With regard to the alleged poisoning of Magdalena Frauenknecht and her mother, no proof was forthcoming. The bodies were exhumed in 1813, but no trace of poison was discovered, and everything led to the conclusion that they died of a nervous fever which at that time raged in the district of the Danube, and which killed many persons in the neighborhood, among others an Austrian soldier, who, from charity, was taken into the manse, and nursed by Magdalena herself. Riembauer denied having any hand in the death of these two women.

Several other circumstances appeared during the course of inquiry; among others, a charge of forging a document for 635 florins, in which the grounds of suspicion were very strong against the prisoner, although he did not confess.

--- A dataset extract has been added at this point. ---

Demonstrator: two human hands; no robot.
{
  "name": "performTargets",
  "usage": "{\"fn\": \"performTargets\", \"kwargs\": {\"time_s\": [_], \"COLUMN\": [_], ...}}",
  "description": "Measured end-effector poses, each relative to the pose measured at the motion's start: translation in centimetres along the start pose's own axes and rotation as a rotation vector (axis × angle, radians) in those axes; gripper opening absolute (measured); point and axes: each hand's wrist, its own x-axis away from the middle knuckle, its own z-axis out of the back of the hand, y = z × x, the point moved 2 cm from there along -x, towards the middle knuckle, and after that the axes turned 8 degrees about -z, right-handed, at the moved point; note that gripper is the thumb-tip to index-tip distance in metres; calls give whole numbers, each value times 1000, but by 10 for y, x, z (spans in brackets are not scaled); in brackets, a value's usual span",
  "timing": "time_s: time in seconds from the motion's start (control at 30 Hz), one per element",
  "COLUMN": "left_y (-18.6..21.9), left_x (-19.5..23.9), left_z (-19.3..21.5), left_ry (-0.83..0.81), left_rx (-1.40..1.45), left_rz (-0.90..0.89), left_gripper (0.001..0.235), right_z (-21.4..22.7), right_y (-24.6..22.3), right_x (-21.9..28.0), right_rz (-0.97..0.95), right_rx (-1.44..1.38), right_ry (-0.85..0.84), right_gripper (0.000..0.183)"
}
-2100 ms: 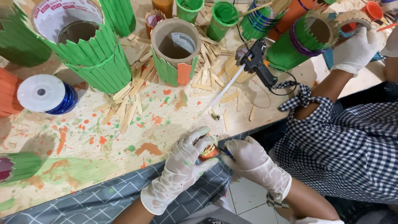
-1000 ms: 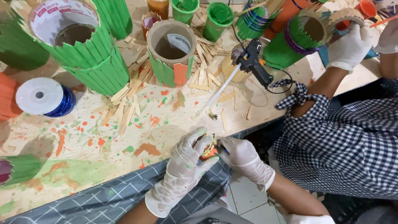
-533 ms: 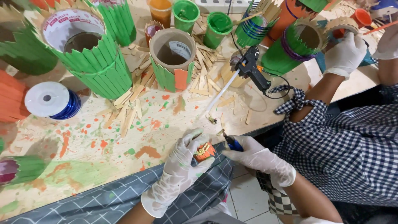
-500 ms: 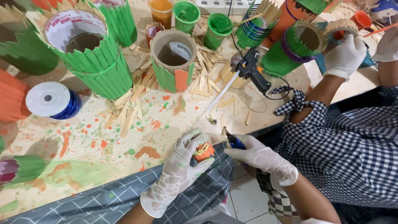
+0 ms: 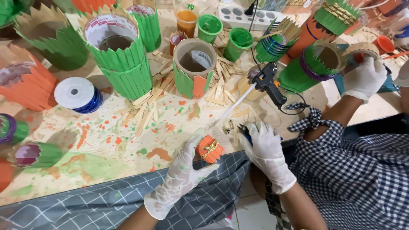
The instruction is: Decorating small handmade containers with ribbons and ornaments using a glue gun and pliers.
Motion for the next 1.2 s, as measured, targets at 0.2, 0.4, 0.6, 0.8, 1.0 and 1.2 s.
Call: {"fn": "performTargets", "kwargs": {"time_s": [0.2,0.4,0.6,0.8,1.0,1.2], "left_y": [21,15,6,26,15,6], "left_x": [-10,-11,-7,-11,-11,-18], "left_z": [16,12,9,24,22,10], "left_ry": [64,15,-163,-45,-46,88], "left_rx": [130,134,-68,-315,-182,-466], "left_rz": [-70,-79,-129,-323,-267,-119], "left_gripper": [93,96,97,77,49,28], "right_z": [8,42,19,47,38,42], "right_y": [-14,-49,-55,-59,-60,-67], "right_x": [-17,-4,0,-4,5,4], "right_rz": [99,175,-191,137,291,450], "right_rx": [-97,-1068,-1273,-1160,-931,-132], "right_ry": [213,-106,-492,-293,-143,160], "right_gripper": [44,33,10,13,8,17]}}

In his 107th examination, he related that once when the innkeeper of Grafentraubach refused him a loan of money, he had meditated burning his house down. This was to prove that sinful thoughts are

not crimes. He also said, in another examination, in order to show his sincerity, that he had once fervently prayed to God to destroy some man who was hateful to him, and that the man had died, probably from the effect of his prayers.

However, the murder of Anna Eichstädter was the chief point under consideration of the court.

So long as Riembauer denied his guilt, the whole force of the examination was directed to cumulate evidence against him. Catherine's testimony was on some points defective. Riembauer's confession removed all difficulties, and changed the whole posture of affairs.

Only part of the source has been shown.